** Problem requirements **
Only the lines from the "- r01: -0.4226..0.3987" line through the last line of the material below belong in the answer, reproduced exactly and with no pictures.

◆ ◆ ◆ ◆ ◆

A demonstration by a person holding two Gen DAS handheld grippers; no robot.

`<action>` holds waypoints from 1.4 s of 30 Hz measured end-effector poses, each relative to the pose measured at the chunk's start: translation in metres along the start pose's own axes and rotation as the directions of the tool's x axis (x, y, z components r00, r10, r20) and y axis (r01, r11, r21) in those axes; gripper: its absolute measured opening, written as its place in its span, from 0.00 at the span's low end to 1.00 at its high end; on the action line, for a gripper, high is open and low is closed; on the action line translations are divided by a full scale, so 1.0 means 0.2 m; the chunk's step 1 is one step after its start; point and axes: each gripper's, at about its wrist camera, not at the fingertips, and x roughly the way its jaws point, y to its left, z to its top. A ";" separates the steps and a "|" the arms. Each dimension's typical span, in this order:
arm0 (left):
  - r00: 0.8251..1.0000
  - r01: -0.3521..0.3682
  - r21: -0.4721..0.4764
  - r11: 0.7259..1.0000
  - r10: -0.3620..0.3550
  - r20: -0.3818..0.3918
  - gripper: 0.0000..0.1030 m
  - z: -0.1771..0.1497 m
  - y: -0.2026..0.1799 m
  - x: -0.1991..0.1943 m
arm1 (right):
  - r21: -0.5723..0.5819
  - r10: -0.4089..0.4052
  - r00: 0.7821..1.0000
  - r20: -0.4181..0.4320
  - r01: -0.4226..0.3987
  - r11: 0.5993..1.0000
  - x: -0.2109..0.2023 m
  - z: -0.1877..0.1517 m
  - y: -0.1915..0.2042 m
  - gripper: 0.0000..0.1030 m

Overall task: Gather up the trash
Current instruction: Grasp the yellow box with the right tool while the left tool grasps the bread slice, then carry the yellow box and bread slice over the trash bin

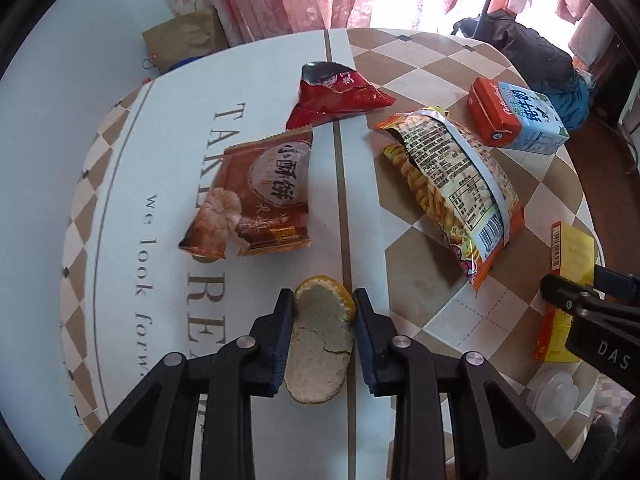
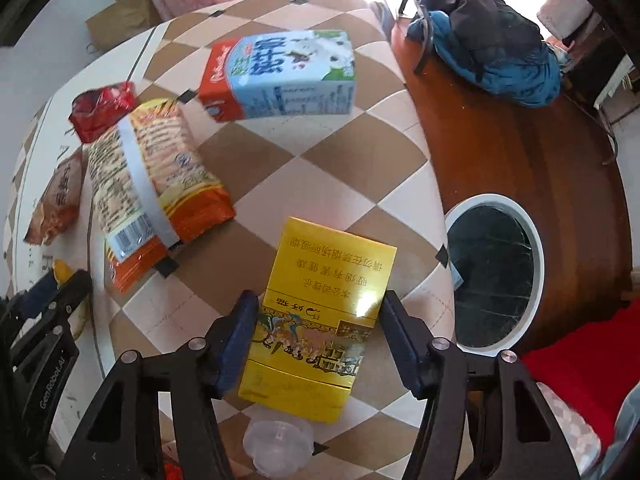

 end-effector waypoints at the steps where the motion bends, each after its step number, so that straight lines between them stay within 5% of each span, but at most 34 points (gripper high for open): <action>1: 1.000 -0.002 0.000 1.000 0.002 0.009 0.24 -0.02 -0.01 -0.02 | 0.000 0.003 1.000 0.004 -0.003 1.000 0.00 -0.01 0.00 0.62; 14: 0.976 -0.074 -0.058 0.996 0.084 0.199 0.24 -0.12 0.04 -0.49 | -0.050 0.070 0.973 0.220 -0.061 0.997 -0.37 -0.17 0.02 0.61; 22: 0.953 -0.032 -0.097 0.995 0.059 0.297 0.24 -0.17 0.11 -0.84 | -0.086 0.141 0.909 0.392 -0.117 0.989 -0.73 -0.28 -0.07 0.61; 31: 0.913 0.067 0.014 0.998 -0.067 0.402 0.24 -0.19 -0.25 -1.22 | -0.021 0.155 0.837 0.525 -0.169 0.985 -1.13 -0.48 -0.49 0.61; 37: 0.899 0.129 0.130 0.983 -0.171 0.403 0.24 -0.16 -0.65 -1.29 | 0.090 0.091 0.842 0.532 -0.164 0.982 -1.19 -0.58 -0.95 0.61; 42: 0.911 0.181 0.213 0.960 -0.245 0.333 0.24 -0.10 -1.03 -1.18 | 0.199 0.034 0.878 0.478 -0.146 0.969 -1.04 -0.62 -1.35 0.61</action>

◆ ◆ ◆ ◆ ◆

** Answer below **
  - r01: -0.4226..0.3987
  - r11: 0.5993..1.0000
  - x: -0.2109..0.2023 m
  - z: -0.1877..0.1517 m
  - y: -0.1915..0.2042 m
  - gripper: 0.0000..0.1030 m

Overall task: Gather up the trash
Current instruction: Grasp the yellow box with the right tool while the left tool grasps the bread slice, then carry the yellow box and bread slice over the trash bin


 end-effector waypoints at the steps where the motion bends, each after its step number, so that straight lines between them stay within 5% of each span, but at most 34 points (gripper high for open): <action>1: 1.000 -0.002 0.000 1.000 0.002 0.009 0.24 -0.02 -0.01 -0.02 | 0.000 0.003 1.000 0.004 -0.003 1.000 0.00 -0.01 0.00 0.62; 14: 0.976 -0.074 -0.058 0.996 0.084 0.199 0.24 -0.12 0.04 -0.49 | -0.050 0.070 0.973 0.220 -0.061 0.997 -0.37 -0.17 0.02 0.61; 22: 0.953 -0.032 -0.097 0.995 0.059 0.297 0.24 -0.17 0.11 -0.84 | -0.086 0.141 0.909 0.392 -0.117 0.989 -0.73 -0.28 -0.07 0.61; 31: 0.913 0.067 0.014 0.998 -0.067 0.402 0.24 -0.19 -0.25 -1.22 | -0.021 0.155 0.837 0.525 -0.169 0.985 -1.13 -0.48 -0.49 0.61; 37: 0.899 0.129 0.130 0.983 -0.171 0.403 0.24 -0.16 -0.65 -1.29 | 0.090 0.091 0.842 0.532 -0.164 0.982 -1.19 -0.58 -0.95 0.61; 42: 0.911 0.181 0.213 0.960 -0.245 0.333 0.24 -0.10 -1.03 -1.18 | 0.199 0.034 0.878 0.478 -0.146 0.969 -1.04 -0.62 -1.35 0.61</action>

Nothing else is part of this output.